Ich habe mir jetzt ein mountain bike aufgebaut mit dem ihc noch ein wenig durch die gegend hopsen kann und brauche deshalb mein bmx nicht mehr , ich gebe es aber auch nur ungern weg und ganz sicher nur in gute hände ...

Also Rahmen Dragonfly dfx audi tt grau 
Gabel mosherfork Dragonfly 
Steuersatz FSA PIG 
lenker dragonfly 
kettenblatt profile 
laufräder peregrine die unkaputtbaren )
kurbel und innenlager primo dreiteilig 
ubrake vorne und hinten 
pegs firma standard 
sattel dna 
vorbau dragonfly
rotor 
generix reifen 
dragonfly sattelklemme 
dragonfly sattelstütze 
wellgo pedale 
naben hinten 14 mm dragonfly michael steingräber nabe 
vorne 12 mm quando nabe 
bremshebel dragonfly mit doppel gelenk 


Das rad hat keine schäden oder sonstige mängel , wurde leider viel zu wenig gefahren .

Es befindet sich fast im neuzustand .

Wurde von der firma dragonfly aus hh aufgebaut .

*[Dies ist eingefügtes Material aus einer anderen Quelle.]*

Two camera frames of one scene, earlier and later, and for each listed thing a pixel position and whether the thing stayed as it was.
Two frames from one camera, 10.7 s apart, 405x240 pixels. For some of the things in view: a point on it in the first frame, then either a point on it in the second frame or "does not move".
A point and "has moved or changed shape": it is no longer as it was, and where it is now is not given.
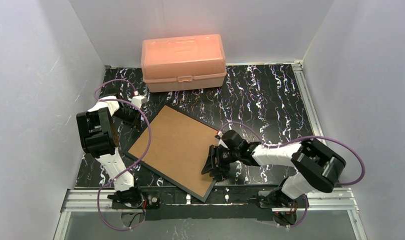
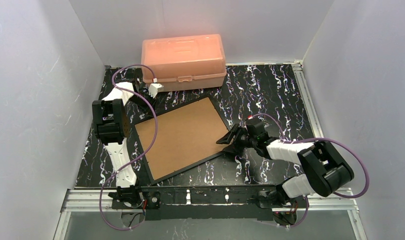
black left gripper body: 130,117 → 142,96
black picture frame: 176,146 → 146,161
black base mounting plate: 223,203 does not move
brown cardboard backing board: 179,147 has moved or changed shape
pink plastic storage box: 181,63 does not move
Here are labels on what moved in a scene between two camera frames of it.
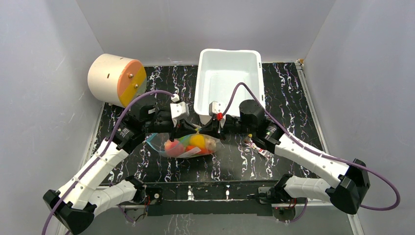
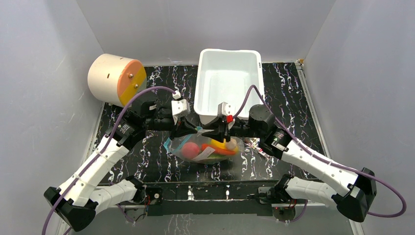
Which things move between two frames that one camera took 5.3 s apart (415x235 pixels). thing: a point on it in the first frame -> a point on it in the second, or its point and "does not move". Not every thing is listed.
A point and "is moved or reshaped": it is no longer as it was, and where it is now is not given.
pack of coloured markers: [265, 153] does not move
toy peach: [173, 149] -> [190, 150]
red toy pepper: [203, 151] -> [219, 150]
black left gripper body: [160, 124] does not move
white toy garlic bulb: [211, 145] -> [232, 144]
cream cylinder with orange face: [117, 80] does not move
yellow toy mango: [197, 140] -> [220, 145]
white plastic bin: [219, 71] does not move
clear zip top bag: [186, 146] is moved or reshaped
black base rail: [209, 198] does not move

Neupreis der teile lag bei über 2000 dm 


Greetz Spidey


----------



## Knibbel (24. März 2003)

wat willste denn da führ haben?????
und mach mal ein bild oder so wat


----------



## MTB-News.de




----------



## Pinkelpause (28. März 2003)

bild wäre cool...


----------



## Peacebrother (28. März 2003)

Unter umständen hätte ich auch Interesse.
Allerdings bilder wären gut und was willst den so ungefähr dafür haben?


----------



## SpiDeY (30. März 2003)

SChaut mal im profil da ist schon mal ein kleines bild , kann man aber nix viel drauf erkennen . 

Über dem preis hab ich mir noch keine gedanken gemacht . 

Was wäret ihr denn bereit auszugeben ???

Neupreis der teile lag bei über 2000 Dm , und es ist noch so gut wie neu ...

So bis denne 

Greetz SpideY


----------